Prompt —
Reprint the lines below as they are, minus the pictures.

*** Information provided ***

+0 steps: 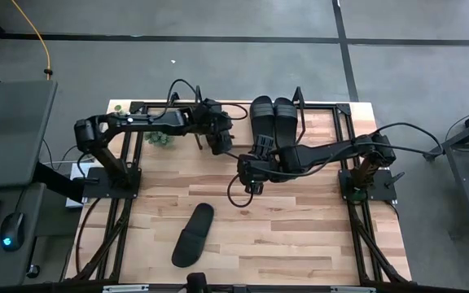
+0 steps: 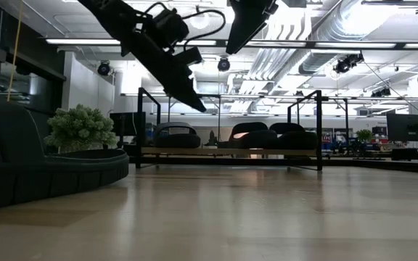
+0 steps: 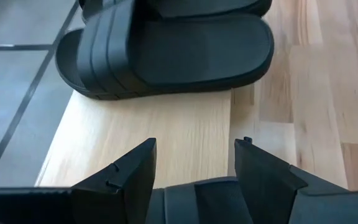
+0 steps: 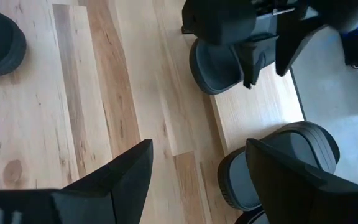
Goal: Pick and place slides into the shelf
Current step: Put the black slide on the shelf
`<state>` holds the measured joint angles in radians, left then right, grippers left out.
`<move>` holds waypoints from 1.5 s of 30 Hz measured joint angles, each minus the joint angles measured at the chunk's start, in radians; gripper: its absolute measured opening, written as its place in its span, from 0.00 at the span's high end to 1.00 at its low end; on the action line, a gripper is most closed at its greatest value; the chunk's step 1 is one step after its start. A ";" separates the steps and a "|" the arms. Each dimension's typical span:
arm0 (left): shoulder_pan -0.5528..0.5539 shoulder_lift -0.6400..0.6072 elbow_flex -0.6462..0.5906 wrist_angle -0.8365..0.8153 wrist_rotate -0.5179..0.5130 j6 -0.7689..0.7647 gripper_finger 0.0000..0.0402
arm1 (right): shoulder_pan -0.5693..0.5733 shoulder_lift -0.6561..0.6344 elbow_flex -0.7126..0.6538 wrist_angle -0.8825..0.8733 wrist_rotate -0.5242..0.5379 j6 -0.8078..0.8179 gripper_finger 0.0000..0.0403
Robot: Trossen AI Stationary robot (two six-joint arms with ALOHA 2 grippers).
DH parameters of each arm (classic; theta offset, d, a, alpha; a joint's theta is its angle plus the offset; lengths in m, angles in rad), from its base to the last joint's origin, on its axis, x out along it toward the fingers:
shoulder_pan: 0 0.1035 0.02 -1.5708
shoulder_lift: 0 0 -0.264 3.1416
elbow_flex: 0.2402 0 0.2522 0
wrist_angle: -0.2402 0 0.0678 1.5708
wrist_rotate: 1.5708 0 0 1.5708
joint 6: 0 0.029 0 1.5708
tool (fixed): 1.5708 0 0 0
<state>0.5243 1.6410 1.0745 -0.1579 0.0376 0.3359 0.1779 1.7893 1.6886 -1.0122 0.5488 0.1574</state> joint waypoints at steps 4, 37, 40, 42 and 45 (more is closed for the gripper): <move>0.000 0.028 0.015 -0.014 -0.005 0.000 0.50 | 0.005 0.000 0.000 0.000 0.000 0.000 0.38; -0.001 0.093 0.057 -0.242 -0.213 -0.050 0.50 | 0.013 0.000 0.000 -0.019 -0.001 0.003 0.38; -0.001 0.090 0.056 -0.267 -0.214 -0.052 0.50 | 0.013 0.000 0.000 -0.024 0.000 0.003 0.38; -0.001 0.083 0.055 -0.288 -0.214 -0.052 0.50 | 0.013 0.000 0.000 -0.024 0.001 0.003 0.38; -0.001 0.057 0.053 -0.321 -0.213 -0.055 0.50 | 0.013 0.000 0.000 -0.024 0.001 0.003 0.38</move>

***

Task output —
+0 steps: 
+0 steps: 
+0 steps: 
+0 steps: 
Goal: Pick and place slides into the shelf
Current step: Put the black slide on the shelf
`<state>` holds the measured joint angles in radians, left then right, grippers left out.
`<move>` holds waypoints from 1.5 s of 30 Hz measured joint angles, each minus the joint angles measured at the chunk's start, in radians; gripper: its absolute measured opening, written as its place in its span, from 0.00 at the span's high end to 1.00 at its low end; on the action line, a gripper is most closed at its greatest value; the chunk's step 1 is one step after its start. A ";" separates the steps and a "|" the arms. Each dimension's typical span:
arm0 (left): shoulder_pan -0.5528..0.5539 shoulder_lift -0.6400..0.6072 elbow_flex -0.6462..0.5906 wrist_angle -0.8365..0.8153 wrist_rotate -0.5179..0.5130 j6 -0.7689..0.7647 gripper_finger 0.0000..0.0402
arm1 (right): shoulder_pan -0.5693..0.5733 shoulder_lift -0.6561..0.6344 elbow_flex -0.7126..0.6538 wrist_angle -0.8825..0.8733 wrist_rotate -0.5242..0.5379 j6 -0.8078..0.8179 gripper_finger 0.0000..0.0403
Robot: Trossen AI Stationary robot (two six-joint arms with ALOHA 2 grippers).
DH parameters of each arm (classic; theta offset, d, a, alpha; a joint's theta is its angle plus the offset; lengths in m, angles in rad), from its base to the last joint's origin, on its axis, x out along it toward the fingers:
shoulder_pan: 0 0.1035 0.02 -1.5708
shoulder_lift: 0 0 -0.264 3.1416
elbow_flex: 0.2402 0 0.2522 0
wrist_angle: -0.2402 0 0.0678 1.5708
wrist_rotate: 1.5708 0 0 1.5708
joint 6: 0 0.029 0 1.5708
tool (fixed): 1.5708 0 0 0
<state>0.5243 1.6410 1.0745 -0.1579 0.0376 0.3359 0.1779 1.7893 1.6886 -1.0122 0.5488 0.1574</state> joint waypoints at steps 4, 37, 40, 42 and 45 (more is closed for the gripper): <move>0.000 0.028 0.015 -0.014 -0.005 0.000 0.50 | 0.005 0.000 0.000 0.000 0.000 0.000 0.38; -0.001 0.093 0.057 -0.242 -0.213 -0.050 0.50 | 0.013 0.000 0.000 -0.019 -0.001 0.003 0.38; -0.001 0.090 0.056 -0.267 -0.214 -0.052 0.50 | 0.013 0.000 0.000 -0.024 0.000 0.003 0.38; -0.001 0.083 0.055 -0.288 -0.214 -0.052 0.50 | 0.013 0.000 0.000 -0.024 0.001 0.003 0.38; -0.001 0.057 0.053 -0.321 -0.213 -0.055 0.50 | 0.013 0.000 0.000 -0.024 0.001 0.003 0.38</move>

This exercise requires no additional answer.